Il y a bien des choses qu'on ignore de cette entente annoncée dimanche par le ministre Gaétan Barrette. Ce secret est temporaire : l'Association canadienne du médicament générique négocie ailleurs au Canada et veut éviter que les détails de l'entente québécoise ne filtrent pour l'instant. Mais il y a une chose que l'on sait : elle fera baisser le prix global des génériques de 40%, et c'est suffisant pour se réjouir.

La démonstration n'est plus à faire : les Québécois paient leurs médicaments trop cher.

Les comparaisons internationales le montrent depuis longtemps, et les rabais accordés par les fabricants de médicaments génériques aux pharmaciens trahissent le fait qu'il y a de l'argent dans le système qui ne profite pas aux bons acteurs.

Le ministre Barrette avait donc raison d'agir et il faut reconnaître qu'il a obtenu des sommes importantes. Pour le seul réseau public, les économies annuelles atteignent 300 millions et seront réinjectées dans le réseau de la santé, une excellente décision. Les baisses de prix se répercuteront aussi sur les assurés du privé.

On peut toutefois se demander si Québec aurait pu obtenir encore plus. Même si le gouvernement se targue d'avoir obtenu des économies allant «au-delà» de 1,5 milliard sur cinq ans, il reste que les sommes annoncées sont exactement celles que l'industrie avait elle-même mises sur la table à la fin juin.

En conférence de presse, le ministre a d'ailleurs reconnu qu'il aurait pu obtenir des prix encore plus bas en utilisant son arme ultime de négociation : les appels d'offres. Ce mécanisme aurait permis au gouvernement de signer des contrats d'approvisionnement avec des fournisseurs en particulier. Il était craint comme la peste par l'industrie, et tout indique que c'est la menace de l'adopter qui a fait bouger les choses.

Sachant que cela aurait conduit à des prix plus bas, le gouvernement aurait-il dû imposer les appels d'offres pour s'approvisionner en médicaments génériques? Il n'est pas simple de répondre à cette question. Un processus d'appels d'offres peut être bien conçu comme il peut être mal fait, et on ignore les détails de celui que le gouvernement avait en tête. Ce qui est clair, c'est que cette nouvelle voie aurait nécessité un apprentissage et comportait des risques. Voir des acteurs implantés au Québec comme Pharmascience et Sandoz échapper des contrats et en souffrir en est un.
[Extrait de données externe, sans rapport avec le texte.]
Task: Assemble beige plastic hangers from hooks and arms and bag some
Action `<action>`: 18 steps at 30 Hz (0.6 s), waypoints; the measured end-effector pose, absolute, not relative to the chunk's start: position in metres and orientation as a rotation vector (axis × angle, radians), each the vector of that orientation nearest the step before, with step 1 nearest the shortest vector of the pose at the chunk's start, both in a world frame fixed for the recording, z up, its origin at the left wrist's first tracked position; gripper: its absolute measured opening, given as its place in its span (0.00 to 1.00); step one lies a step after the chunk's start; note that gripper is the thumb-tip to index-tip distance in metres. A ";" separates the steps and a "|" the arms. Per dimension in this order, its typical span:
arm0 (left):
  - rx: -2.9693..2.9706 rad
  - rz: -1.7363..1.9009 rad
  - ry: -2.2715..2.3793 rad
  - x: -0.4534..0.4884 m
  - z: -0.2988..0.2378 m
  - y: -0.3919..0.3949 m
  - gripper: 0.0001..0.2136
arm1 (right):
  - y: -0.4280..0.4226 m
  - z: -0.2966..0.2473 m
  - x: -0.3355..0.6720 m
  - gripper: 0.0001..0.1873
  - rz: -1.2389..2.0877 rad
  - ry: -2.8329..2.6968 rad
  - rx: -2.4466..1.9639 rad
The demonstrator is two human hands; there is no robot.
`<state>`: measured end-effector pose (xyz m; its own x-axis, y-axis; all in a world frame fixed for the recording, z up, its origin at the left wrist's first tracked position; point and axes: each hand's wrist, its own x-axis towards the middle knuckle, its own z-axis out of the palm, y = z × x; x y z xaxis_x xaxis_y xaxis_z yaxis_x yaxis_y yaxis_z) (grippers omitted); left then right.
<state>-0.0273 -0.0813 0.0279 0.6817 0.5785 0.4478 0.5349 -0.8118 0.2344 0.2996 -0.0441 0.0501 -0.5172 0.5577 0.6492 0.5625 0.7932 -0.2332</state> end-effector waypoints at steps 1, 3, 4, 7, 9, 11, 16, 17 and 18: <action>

On comprend le ministre Barrette d'avoir privilégié une entente négociée avec les fabricants. En conférence de presse, il a justifié cette décision par la crainte de pertes d'emplois dans l'industrie. Cet argument doit être pris au sérieux.

L'industrie du médicament générique emploie 4100 personnes au Québec et ces emplois sont mobiles. Un environnement trop hostile pourrait aussi amener les fabricants et distributeurs à bouder le marché québécois, ce qui aggraverait les problèmes de pénuries et obligerait les patients à consommer des médicaments d'origine, plus chers que les génériques. Aucune industrie ne voit d'ailleurs le prix de ses produits baisser subitement de 40% sans réagir, et il faudra surveiller attentivement les effets de l'entente annoncée cette semaine.

Cela dit, le fait que le ministre Barrette admette avoir laissé de l'argent sur la table en renonçant aux appels d'offres suscite des questions. Il montre que les Québécois, malgré l'important gain qui vient d'être fait, continueront de payer leurs médicaments génériques plus cher que le prix jugé optimal par Québec. Or, ce n'est pas aux malades québécois, pas plus qu'à la Régie de l'assurance maladie du Québec et aux assureurs privés, de soutenir l'industrie des médicaments génériques. Si on en vient à la conclusion que ce soutien est bel et bien nécessaire, l'État a d'autres outils dans son coffre que celui de gonfler artificiellement le prix des pilules.

Québec est donc loin d'avoir réglé d'un coup tous les problèmes liés au coût des médicaments génériques, mais il vient d'ébranler les colonnes d'un temple qui avait bien besoin d'être secoué. Souhaitons qu'il continue de surveiller ce marché si particulier pour qu'il réponde aux besoins des patients et pas seulement des actionnaires.